Does Paul’s theology of gentile Christianity (and therefore of all future Christianity) derive from what the rabbis of Palestine and the Jews of the Diaspora said and did about God-fearers? Was the doctrine of Justification by Faith created for the God-fearers whom Paul was able to convert? I do not know how to answer these questions. In the limited state of our evidence, every answer will necessarily be a guess. The God-fearers, of whom this inscription has so much to tell us, will therefore be the subject of a debate that cannot reach a resolution, and the Jewish inscription from Aphrodisias will inevitably be a stone of contention.(5)

1. The excavation has been funded in part by the National Geographic Society.

2. The most important have been published in Joyce M. Reynolds, Aphrodisias and Rome (London: Athlone Press, 1982).

3. So Commodian, a third-century Christian poet, and Cyril of Alexandria, a fifth-century patriarch, who use the word theosebeis.

4. Some of the pseudepigrapha imply the same of pagan converts to Judaism (The Sibylline Oracles 4.164, c. 80 A.D.).
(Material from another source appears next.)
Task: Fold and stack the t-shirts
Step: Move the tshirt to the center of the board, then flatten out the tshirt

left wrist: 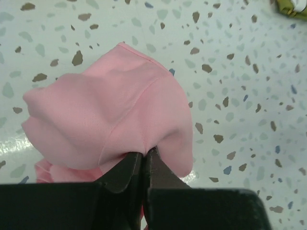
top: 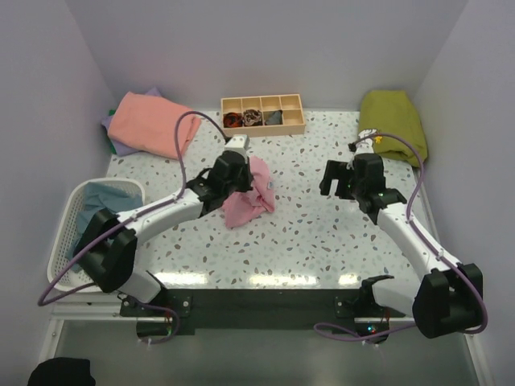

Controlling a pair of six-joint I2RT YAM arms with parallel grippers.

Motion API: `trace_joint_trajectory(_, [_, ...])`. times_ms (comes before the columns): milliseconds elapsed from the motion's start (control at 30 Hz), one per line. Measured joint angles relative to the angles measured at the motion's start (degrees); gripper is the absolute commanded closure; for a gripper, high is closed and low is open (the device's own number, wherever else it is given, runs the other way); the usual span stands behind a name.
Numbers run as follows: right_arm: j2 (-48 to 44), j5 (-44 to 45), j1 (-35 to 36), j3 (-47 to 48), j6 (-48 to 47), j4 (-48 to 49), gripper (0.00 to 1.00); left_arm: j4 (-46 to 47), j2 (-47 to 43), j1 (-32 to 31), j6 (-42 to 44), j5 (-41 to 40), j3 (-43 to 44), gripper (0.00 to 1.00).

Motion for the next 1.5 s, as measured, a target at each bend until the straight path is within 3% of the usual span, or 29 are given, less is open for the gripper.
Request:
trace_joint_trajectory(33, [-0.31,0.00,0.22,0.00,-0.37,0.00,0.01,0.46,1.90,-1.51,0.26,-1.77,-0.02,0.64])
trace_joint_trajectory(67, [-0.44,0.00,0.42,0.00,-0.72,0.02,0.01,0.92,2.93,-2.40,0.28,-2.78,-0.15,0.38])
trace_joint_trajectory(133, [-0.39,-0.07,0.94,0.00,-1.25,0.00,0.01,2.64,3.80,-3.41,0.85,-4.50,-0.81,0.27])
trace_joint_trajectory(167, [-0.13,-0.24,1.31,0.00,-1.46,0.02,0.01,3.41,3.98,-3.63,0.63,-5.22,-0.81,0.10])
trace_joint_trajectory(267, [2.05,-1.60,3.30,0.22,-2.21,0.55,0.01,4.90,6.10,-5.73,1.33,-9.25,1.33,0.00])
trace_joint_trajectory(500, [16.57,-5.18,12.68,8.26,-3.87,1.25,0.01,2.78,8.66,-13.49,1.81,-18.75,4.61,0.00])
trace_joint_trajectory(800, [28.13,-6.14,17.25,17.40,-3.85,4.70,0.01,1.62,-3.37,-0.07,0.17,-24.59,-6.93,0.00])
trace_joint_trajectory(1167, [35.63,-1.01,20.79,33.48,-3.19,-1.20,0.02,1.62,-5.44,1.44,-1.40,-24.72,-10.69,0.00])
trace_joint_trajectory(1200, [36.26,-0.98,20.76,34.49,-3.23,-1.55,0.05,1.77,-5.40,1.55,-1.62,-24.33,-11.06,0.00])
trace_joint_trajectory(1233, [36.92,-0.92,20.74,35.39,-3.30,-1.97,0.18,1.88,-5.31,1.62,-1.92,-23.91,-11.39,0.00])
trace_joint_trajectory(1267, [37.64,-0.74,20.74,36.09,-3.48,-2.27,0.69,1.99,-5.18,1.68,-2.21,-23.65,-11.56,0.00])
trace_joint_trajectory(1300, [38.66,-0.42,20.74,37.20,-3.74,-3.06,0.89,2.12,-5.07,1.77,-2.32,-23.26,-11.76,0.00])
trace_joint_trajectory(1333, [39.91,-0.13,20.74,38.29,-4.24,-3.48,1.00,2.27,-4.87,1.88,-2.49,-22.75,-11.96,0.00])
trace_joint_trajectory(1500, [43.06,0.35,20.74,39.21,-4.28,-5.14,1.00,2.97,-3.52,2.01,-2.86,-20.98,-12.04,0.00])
5. The Jewish inscription from Aphrodisias is being published, with extensive commentary, in Reynolds and R. F. Tannenbaum, Jews and God-fearers at Aphrodisias: Greek Inscriptions with Commentary (Cambridge, England: Proceedings of the Cambridge Philological Society Supplements, 1986).

a. The Mishnah is the collection of rabbinical legal rules compiled in the first decades of the third century A.D.

b. The Talmud is a legal commentary on the Mishnah, in two versions, Jerusalem and Babylonian, published between the fifth and seventh centuries, often embodying older material (and often not).